= ACTION ITEM =
Transcribe the data below verbatim from the line with "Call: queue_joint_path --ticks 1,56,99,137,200" to the line with "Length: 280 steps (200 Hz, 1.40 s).". Include both of those lines.

= DATA IN THIS EXERCISE =
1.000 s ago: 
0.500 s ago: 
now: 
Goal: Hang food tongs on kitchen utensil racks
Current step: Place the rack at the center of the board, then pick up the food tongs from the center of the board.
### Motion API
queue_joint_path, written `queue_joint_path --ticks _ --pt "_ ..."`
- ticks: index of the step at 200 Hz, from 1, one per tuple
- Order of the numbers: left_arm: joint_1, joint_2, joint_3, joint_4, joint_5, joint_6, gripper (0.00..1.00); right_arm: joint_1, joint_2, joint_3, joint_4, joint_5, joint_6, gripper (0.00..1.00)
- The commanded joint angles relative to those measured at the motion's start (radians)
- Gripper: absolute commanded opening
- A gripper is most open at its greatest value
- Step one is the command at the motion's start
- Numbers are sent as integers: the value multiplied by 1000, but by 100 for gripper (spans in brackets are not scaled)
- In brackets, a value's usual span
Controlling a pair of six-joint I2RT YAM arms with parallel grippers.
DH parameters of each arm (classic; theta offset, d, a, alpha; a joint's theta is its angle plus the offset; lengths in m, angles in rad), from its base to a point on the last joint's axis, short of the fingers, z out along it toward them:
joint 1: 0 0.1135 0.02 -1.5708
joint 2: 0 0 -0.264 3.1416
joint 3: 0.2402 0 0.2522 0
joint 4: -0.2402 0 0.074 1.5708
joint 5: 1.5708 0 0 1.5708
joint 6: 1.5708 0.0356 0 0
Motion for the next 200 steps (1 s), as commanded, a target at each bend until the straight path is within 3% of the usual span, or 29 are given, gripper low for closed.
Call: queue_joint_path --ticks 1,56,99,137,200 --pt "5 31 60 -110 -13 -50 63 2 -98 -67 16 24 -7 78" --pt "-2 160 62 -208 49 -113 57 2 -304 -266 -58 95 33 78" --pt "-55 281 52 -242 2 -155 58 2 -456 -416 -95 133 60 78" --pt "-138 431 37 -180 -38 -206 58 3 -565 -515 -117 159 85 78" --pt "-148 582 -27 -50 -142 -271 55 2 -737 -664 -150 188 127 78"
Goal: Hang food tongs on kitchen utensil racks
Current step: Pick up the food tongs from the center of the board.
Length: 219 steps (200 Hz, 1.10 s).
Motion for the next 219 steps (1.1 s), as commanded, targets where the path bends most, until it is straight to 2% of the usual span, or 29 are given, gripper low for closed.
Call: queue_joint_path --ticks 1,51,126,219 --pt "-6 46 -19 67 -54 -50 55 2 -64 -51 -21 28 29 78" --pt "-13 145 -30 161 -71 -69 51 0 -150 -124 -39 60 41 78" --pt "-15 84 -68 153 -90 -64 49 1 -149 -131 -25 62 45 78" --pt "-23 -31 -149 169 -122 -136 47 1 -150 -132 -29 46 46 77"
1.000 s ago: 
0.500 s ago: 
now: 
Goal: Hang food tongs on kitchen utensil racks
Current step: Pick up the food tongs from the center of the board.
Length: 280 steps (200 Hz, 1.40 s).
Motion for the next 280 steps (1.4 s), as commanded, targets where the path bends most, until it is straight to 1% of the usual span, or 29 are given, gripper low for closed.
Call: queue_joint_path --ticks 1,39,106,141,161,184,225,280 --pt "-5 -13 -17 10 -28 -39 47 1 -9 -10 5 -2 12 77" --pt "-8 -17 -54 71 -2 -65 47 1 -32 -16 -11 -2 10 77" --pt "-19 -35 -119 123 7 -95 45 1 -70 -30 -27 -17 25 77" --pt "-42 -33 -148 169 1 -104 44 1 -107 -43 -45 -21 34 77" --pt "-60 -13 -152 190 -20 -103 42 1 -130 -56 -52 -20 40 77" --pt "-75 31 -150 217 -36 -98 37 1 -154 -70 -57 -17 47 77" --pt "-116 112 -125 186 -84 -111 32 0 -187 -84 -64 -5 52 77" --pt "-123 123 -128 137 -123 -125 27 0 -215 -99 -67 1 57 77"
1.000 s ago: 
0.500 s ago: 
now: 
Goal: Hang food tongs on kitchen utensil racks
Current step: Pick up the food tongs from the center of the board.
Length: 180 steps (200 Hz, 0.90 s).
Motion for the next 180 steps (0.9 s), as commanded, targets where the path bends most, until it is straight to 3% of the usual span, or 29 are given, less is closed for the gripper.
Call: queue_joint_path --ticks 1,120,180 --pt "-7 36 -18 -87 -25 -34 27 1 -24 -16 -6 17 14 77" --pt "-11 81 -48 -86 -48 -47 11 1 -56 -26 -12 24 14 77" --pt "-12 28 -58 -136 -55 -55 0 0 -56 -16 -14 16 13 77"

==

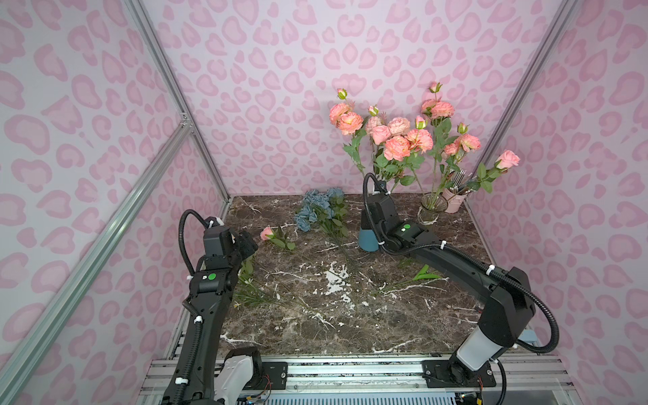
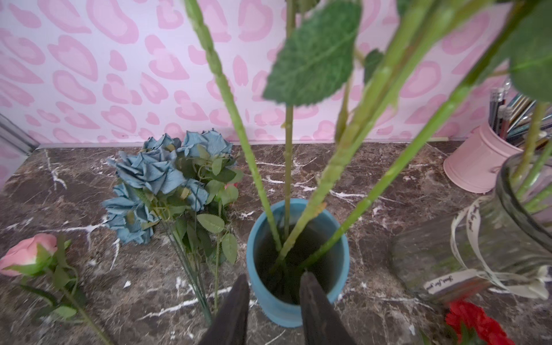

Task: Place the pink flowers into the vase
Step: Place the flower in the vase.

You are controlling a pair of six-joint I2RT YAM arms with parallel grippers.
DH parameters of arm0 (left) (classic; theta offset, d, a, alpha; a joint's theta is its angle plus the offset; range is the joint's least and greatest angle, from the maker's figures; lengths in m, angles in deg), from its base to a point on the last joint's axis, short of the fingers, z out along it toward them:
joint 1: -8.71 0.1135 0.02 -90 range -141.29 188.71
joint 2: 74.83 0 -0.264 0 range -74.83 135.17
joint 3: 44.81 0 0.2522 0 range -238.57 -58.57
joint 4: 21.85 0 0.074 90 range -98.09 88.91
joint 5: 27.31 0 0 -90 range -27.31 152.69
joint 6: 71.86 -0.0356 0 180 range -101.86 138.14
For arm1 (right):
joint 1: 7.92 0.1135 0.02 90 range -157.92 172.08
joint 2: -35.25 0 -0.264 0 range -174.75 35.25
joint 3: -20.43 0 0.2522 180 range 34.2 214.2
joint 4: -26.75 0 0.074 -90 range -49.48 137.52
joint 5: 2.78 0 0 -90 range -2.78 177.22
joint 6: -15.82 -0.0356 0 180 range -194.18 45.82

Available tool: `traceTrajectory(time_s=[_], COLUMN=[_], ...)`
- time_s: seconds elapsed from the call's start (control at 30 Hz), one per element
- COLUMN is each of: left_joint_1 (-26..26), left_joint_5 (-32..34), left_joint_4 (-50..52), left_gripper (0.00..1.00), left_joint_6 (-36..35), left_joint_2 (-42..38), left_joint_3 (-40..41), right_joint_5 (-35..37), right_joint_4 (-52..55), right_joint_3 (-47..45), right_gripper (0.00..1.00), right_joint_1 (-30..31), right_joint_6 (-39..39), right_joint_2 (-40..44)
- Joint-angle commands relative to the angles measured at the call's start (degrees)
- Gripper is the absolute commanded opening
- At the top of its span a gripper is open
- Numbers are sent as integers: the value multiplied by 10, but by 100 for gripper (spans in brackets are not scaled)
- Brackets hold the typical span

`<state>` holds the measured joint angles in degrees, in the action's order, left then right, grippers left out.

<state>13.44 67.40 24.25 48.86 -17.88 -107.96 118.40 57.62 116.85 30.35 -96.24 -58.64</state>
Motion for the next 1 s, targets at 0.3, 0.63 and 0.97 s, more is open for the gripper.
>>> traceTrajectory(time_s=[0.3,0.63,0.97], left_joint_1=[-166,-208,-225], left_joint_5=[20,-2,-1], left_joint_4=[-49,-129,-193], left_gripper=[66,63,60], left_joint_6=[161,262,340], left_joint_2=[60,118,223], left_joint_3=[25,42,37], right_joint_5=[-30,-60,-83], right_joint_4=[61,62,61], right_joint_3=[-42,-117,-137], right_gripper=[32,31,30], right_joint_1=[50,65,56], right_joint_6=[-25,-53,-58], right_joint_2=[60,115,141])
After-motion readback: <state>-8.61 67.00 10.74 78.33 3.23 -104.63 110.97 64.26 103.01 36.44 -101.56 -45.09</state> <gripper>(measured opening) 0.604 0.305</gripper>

= RESULT OF THE EXERCISE =
Call: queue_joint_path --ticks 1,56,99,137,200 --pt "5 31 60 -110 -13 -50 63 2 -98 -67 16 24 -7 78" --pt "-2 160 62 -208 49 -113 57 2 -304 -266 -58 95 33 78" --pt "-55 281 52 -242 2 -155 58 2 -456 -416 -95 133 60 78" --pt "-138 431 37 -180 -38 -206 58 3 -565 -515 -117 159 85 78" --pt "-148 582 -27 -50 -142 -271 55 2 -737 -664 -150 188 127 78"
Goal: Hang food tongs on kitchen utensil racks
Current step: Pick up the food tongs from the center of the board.
Length: 219 steps (200 Hz, 1.10 s).
Motion for the next 219 steps (1.1 s), as commanded, targets where the path bends most, until it is straight to 2% of the usual span, or 29 are given, gripper low for closed.
Call: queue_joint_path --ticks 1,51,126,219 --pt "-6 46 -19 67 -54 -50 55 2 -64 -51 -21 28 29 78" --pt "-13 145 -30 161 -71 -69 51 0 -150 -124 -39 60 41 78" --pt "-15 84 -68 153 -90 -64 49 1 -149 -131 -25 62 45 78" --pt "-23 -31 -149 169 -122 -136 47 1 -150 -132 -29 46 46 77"
1.000 s ago: 
0.500 s ago: 
now: 
Goal: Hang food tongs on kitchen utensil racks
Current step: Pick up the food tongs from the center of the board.
Length: 280 steps (200 Hz, 1.40 s).

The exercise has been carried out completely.